Health insurance 101(3)

by Health Insurance May. 14,2023
Health insurance 101(3)

 2. Definition of disability

 

Disability refers to the fixed symptoms left on the human body due to injuries and other reasons, and affects normal life and work ability. Common causes of disability include congenital disability, acquired disease, and accidental injury. Income security insurance does not pay insurance money for congenital disabilities, and stipulates that insurance money can only be paid if the definition of total disability stated in the policy is met.

 

(1) Completely disabled

 

Total disability generally refers to the permanent loss of all labor capacity and the inability to participate in work (original work or any new work) to obtain wage income.

 

The total disability payment is generally less than the income before disability, often 75% to 80% of the original income.

 

(2) Partly disabled

 

Partial disability is relative to the definition of total disability and refers to partial incapacity. If we regard all disability as total loss of income, partial disability means that the insured can still perform some other occupations with income, and the insurer will pay part of the total disability payment.

 

Partial disability benefit = total disability benefit × (income before disability-income after disability)/income before disability

 

(3) Other payment types

 

Income compensation insurance is an effective compensation for the income loss of the insured, and usually has different types due to different conditions.

 

Long-term care insurance

 

Long-term care insurance is a health insurance that provides compensation for the cost of care services for insured persons who need long-term care due to old age, illness, or disability.

 

The insurance coverage of long-term care insurance is divided into four levels: medical care, intermediate care, care-type care and home care, but early long-term care insurance products do not include home care.

 

A typical long-term care policy requires that the insured cannot complete two of the following five activities: ①eating; ②bathing; ③dressing; ④toilet; ⑤mobile. In addition, people with cognitive impairment such as Alzheimer's usually need long-term care, but they can perform certain daily activities. To solve this contradiction, all long-term care insurance has made Alzheimer's and Archimedes sick. Other mental disorders are included.

 

There are several different options for the payment period of long-term care insurance premiums: one year, several years, and life. There are also various exemptions for 20 days, 30 days, 60 days, 90 days, 100 days, or 80 days. The longer the exemption period, the lower the premium.

 

The premium for long-term care insurance is usually level, and there are also people who increase the premium annually or during each period. The annual premium paid varies greatly depending on the age of insurance, waiting period, insurance amount and other conditions. There is generally an exemption from premium protection, which means that the insurer will be exempted from paying premiums within 60, 90, or 180 days from the beginning of fulfilling the insurance payment responsibility.

 

In addition, all long-term care insurance policies are guaranteed to renew.

 

Finally, long-term care insurance has provisions on non-confiscation of value.

 

Rate

 

The factors that determine the rate of health insurance premiums include: the incidence of illness, the incidence of disability, the duration of illness, the interest rate, the expense rate, the failure rate, and mortality. Other factors such as the way of business development, underwriting habits, claims principles and the company's main objectives will also affect the health insurance premium rate.

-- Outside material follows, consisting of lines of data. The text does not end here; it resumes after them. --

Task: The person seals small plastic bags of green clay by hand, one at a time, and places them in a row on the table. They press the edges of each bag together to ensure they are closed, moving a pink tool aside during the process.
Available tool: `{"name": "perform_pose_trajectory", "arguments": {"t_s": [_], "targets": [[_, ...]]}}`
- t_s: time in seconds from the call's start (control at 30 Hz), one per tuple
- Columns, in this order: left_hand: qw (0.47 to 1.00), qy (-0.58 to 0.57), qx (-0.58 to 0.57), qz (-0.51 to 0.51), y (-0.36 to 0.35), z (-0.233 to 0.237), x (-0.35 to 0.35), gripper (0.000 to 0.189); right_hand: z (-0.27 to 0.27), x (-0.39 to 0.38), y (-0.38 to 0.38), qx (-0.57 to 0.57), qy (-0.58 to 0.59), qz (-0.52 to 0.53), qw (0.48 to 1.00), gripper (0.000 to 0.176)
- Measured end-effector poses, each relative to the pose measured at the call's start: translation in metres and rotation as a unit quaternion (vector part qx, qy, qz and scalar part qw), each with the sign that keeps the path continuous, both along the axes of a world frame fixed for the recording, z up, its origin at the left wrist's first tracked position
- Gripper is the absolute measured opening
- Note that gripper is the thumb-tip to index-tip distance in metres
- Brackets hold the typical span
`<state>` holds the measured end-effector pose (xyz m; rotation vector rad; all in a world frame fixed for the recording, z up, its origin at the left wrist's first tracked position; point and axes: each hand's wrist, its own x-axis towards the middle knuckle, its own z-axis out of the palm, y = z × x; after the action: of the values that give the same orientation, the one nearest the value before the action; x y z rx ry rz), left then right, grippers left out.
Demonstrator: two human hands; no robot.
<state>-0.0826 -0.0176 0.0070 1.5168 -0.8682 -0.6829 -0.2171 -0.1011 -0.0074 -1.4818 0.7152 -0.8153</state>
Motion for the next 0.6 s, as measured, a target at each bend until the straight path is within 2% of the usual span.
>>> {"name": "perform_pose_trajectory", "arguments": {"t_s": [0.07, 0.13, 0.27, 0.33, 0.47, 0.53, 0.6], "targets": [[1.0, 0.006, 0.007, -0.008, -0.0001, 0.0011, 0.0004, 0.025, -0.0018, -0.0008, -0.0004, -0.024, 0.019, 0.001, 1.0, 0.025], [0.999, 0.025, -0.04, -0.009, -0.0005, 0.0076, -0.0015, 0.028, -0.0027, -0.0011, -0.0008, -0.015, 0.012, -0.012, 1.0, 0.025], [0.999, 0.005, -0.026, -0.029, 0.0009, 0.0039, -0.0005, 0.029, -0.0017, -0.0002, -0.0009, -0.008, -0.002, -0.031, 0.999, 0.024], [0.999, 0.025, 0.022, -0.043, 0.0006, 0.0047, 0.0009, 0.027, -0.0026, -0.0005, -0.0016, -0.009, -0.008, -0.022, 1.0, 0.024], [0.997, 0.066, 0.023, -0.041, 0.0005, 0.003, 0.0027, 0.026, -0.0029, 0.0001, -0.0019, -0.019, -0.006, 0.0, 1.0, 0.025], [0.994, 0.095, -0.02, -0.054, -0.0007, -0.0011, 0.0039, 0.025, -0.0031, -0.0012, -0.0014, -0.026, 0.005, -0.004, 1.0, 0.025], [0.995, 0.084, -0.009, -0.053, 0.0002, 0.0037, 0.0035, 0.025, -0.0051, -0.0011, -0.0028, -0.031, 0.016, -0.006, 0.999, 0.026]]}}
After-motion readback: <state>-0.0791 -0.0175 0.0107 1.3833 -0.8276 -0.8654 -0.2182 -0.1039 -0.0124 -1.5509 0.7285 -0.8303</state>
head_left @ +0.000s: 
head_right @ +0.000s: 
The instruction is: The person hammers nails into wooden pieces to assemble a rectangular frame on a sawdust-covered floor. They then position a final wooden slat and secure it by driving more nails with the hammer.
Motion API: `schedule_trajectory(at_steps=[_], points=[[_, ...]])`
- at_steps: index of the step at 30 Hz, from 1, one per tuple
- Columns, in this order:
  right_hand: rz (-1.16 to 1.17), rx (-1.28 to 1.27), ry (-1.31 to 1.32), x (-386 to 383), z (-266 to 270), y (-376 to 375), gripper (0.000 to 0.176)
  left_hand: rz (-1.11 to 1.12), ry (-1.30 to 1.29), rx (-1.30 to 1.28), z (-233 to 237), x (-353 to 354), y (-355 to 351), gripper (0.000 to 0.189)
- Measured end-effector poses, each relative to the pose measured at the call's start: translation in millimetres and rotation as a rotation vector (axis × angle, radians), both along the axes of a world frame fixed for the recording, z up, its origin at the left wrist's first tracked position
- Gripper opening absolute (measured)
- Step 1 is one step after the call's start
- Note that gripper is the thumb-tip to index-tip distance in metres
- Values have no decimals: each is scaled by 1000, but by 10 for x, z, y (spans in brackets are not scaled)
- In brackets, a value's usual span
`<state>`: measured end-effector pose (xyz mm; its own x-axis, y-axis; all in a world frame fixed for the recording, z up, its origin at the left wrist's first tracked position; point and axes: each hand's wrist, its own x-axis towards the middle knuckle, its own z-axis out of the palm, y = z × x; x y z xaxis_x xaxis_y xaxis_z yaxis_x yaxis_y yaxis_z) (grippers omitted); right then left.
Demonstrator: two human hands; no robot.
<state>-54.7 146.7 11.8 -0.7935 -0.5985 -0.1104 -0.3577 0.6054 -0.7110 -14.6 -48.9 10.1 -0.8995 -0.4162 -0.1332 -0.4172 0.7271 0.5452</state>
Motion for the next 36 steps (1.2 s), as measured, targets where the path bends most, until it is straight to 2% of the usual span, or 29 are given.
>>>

Changes in conditions such as hospital management and medical methods, economic development, and geographic environment also have an impact on our prediction of future claims, but these factors are not easy to predict completely and accurately.

 

1. Flat Rate Principle

 

2. Ladder rate principle

 

3. Year-by-year rate change principle

 

4. Balanced premium principle

 

Although the above methods have their own advantages, all of them must also consider the issues of risk estimation, cost payment, profit and other passive safety factors.

 

For the insured who cannot meet the physical health requirements stipulated in the standard clauses but can be covered under conditions, they can be covered according to the sub-standard physical insurance policy. The methods often used when formulating the rates are:

 

(1) Reduce the payment period of policy income

 

(2) Reduce policy income

 

(3) Increase the waiting period

 

(4) Exclusion of liability or limitation guarantee etc.

 

Reserve

 

For one-year or short-term health insurance, non-life insurance is often used to accrue liability reserves, while for long-term health insurance, the probability of loss is age-related, so life insurance is used to accrue liability reserves.